◆ Problem requirements
Output all of the listing, leaving every line exactly as written.

[Dataset excerpt]

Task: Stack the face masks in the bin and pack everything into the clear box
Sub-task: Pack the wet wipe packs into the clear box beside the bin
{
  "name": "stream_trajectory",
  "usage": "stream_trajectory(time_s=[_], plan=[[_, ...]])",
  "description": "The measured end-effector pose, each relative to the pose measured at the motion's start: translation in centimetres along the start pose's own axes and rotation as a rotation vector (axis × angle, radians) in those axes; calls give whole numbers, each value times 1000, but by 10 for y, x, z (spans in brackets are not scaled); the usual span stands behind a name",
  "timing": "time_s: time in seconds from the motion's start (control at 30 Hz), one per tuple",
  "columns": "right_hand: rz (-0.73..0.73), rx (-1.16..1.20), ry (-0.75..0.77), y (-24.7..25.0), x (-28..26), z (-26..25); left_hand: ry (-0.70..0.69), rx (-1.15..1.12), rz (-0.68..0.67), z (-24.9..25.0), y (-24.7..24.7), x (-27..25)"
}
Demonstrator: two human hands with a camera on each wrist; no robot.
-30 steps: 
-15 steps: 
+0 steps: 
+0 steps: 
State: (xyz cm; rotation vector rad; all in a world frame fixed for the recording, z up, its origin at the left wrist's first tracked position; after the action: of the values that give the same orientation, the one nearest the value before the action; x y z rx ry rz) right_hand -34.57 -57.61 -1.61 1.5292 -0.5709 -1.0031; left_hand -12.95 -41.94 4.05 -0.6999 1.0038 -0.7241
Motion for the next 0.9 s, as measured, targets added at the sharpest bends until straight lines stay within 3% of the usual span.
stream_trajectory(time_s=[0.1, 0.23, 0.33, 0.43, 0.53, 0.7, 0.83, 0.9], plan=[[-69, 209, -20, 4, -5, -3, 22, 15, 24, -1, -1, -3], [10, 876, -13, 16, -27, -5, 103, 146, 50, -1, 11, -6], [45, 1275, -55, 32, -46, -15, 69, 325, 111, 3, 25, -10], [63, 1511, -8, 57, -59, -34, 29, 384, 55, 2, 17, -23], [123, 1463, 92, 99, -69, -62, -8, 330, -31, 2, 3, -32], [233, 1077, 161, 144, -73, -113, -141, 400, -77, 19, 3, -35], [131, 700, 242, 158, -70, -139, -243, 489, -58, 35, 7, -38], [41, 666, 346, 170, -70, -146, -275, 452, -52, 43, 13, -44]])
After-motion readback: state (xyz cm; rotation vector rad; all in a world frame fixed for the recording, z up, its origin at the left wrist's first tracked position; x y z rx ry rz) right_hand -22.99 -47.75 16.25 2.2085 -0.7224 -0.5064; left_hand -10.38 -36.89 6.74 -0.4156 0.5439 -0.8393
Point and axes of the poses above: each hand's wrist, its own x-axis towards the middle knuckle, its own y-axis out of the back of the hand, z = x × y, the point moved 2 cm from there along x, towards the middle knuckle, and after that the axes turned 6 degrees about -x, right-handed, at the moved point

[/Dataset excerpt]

◆ Output for this exercise
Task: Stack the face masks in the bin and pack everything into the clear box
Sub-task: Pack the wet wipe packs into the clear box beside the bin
{
  "name": "stream_trajectory",
  "usage": "stream_trajectory(time_s=[_], plan=[[_, ...]])",
  "description": "The measured end-effector pose, each relative to the pose measured at the motion's start: translation in centimetres along the start pose's own axes and rotation as a rotation vector (axis × angle, radians) in those axes; calls give whole numbers, each value times 1000, but by 10 for y, x, z (spans in brackets are not scaled); the usual span stands behind a name",
  "timing": "time_s: time in seconds from the motion's start (control at 30 Hz), one per tuple",
  "columns": "right_hand: rz (-0.73..0.73), rx (-1.16..1.20), ry (-0.75..0.77), y (-24.7..25.0), x (-28..26), z (-26..25); left_hand: ry (-0.70..0.69), rx (-1.15..1.12), rz (-0.68..0.67), z (-24.9..25.0), y (-24.7..24.7), x (-27..25)"
}
Demonstrator: two human hands with a camera on each wrist; no robot.
-30 steps: 
-15 steps: 
+0 steps: 
+0 steps: 
State: (xyz cm; rotation vector rad; all in a world frame fixed for the recording, z up, its origin at the left wrist's first tracked position; after the action: of the values that give the same orientation, the one nearest the value before the action; x y z rx ry rz) right_hand -34.57 -57.61 -1.61 1.5292 -0.5709 -1.0031; left_hand -12.95 -41.94 4.05 -0.6999 1.0038 -0.7241
Motion for the next 0.9 s, as measured, targets added at the sharpest bends until straight lines stay within 3% of the usual span.
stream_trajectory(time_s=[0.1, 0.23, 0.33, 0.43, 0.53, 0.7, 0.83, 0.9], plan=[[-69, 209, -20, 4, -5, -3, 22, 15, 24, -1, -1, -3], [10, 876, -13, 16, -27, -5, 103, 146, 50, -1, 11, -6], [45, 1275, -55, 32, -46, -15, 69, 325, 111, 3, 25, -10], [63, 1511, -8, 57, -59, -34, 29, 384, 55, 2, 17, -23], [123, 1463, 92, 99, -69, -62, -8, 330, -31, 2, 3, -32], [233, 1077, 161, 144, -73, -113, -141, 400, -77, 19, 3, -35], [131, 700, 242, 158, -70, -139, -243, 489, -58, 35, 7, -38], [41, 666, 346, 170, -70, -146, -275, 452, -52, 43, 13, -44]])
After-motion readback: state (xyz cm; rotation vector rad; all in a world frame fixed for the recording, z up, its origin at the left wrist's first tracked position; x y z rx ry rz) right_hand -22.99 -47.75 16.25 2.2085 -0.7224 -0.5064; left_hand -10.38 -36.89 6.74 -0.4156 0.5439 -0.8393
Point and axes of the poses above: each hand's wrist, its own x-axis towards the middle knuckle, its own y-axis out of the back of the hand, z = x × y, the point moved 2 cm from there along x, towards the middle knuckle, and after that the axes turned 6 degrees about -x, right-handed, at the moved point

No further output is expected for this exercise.